Meanwhile, the Müller glial cells, the radial astroglia of the retina, similarly exhibit unique properties that are critical for retinal vessel formation, regeneration, and response to injury [46,47]. Müller cells span all of the retinal layers, from the vitreal surface to the subretinal space. They ensheath the retinal neurons, cushioning them against mechanical stress but also bridging them with the vasculature. Müller cells secrete pigment epithelium-derived factor (PEDF), thrombospondin-1, and glial cell line-derived neurotrophic factor, all of which fortify the vascular endothelial barrier [48]. Müller cell loss in transgenic mice resulted in several vascular defects, including telangiectasias, loss of blood–retinal barrier integrity, and intraretinal neovascularization [49]. In the ischemic brain, astrocytes provide an antiproliferative environment for brain endothelial cells (ECs). Müller cells may likewise play the same role for retinal ECs. Such an angiostatic environment stirs blood vessel growth toward the vitreous and away from the ischemic neural retina under ischemic conditions. Müller cells are also a major source of ECM proteins in the retina. As shown in our recent work, the Müller cell secretome includes the matricellular protein CCN2/CTGF, which plays a major role in vessel development and barrier integrity, although the precise function of Müller cell-derived CCN2/CTGF remains to be determined [50].
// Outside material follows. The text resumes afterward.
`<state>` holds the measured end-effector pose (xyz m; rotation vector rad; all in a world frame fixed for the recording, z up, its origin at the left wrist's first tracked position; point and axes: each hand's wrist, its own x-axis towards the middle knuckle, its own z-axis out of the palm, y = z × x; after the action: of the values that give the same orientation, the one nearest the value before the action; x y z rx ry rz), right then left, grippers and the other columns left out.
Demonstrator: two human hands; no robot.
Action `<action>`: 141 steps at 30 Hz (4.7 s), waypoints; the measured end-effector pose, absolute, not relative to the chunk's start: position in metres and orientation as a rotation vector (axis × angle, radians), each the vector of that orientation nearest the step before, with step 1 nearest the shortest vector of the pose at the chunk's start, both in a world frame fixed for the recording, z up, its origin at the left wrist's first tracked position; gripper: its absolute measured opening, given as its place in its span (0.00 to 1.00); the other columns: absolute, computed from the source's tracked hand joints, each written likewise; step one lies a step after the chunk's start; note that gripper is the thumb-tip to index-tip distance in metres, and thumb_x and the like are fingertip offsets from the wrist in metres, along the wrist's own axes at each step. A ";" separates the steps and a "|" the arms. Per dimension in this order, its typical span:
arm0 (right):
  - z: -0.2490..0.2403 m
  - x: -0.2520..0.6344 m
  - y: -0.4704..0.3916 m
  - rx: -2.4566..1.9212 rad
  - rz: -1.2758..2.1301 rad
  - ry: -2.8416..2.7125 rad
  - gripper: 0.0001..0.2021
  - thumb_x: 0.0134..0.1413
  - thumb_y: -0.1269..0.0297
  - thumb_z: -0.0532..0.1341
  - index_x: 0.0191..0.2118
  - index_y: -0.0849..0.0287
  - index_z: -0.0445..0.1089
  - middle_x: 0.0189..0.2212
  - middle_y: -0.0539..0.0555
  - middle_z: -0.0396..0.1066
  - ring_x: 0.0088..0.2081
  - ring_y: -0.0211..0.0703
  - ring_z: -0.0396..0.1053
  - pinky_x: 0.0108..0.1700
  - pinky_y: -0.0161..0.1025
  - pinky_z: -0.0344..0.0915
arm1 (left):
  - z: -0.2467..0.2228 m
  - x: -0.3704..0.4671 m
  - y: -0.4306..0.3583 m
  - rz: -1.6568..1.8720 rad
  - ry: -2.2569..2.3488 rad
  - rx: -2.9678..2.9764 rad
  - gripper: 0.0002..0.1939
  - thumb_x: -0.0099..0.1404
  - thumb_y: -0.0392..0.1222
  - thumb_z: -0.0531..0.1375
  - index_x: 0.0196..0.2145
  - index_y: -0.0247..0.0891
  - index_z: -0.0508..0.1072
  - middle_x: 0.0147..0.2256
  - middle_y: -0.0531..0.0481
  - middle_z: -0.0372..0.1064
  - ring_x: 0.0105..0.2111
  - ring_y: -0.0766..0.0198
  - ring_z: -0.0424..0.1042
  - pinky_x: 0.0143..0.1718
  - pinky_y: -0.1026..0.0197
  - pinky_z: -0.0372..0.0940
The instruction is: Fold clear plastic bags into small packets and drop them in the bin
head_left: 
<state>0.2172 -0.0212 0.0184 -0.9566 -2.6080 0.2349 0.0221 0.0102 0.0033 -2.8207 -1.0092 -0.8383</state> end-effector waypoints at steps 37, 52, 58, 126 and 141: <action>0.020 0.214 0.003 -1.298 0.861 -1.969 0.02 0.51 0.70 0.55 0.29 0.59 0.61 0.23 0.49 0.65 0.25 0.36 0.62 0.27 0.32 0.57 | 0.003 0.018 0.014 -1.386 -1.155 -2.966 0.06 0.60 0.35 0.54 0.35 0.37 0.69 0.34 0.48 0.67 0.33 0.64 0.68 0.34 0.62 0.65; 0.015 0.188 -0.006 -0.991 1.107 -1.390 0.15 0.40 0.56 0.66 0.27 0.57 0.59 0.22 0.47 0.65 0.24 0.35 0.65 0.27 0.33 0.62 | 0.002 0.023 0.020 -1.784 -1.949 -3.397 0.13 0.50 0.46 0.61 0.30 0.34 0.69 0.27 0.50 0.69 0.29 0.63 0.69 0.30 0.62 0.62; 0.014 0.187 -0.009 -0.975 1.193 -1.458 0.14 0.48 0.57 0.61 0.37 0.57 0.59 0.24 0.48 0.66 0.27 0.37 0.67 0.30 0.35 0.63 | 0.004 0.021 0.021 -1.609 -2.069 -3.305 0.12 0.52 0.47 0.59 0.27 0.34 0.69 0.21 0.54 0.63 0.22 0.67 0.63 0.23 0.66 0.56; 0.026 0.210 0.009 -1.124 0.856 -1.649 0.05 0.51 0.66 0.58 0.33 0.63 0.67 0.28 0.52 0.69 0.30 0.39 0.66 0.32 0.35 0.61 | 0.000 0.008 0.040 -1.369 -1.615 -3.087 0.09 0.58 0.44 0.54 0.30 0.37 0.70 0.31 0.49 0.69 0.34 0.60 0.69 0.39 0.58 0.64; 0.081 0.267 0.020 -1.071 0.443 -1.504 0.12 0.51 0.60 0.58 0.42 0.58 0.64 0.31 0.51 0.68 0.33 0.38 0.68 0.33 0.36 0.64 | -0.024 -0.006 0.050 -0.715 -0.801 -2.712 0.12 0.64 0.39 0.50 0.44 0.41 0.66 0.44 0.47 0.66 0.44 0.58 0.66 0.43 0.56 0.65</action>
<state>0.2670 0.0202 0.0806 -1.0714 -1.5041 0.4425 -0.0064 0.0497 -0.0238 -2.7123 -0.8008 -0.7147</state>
3. The Vascular Matrix in the Retina

A basic model for framing the important but complex roles of the ECM in blood vessel formation and function is the anchorage of vascular cells on a stabilizing vascular BM, a multilayered structure that provides critical support and promotes cell adhesion, migration, and survival [35,51]. The vascular BM has a thickness of 20–200 nm and consists of a three-dimensional network predominantly composed of at least 20 ECM proteins [52]. The organization and scaffolding of four major glycoprotein families, laminins, collagen IV isoforms, nidogens, and heparan sulfate proteoglycans (HSPG) in the BM is required for proper capillary morphogenesis, vascular wall integrity and homeostasis (Figure 2). Consequently, any change in the proportion of these molecules is associated with systematic disruption of angiogenesis and/or breach of the vascular barrier, as seen in acute and chronic neuropathological settings [37]. Type IV collagen molecules, which consist of two α1 and one α2 subunits (2α1, 1α2(IV)), self-assemble to form a branching network that include NC1 and 7S domains with lateral associations. Knockout of the type IV collagen α1 or α2 subunit gene did not prevent BM formation and assembly, but reduced its stability and caused mouse early embryonic lethality [53]. Reduction in type IV collagen levels destabilized the capillary wall and caused porencephaly and hemorrhagic stroke [54], indicating that type IV collagen is critical for the integrity of the CNS microvascular wall. Similarly, laminins, the most abundant non-collagenous BM proteins, are critical for vascular morphogenesis and integrity. They consist of five α chains, four β chains, and three γ chains that combine to form 16 laminin isoforms, of which laminin 111, 211, 411, and 511 are found in the vasculature [55]. The loss of function of α2, 411 or 511 weakened the vascular barrier causing excessive hemorrhages in the CNS and embryonic lethality [52,56].

Figure 2

Schematic representation of the principal molecular components of the subendothelial matrix and basement membrane of blood vessels.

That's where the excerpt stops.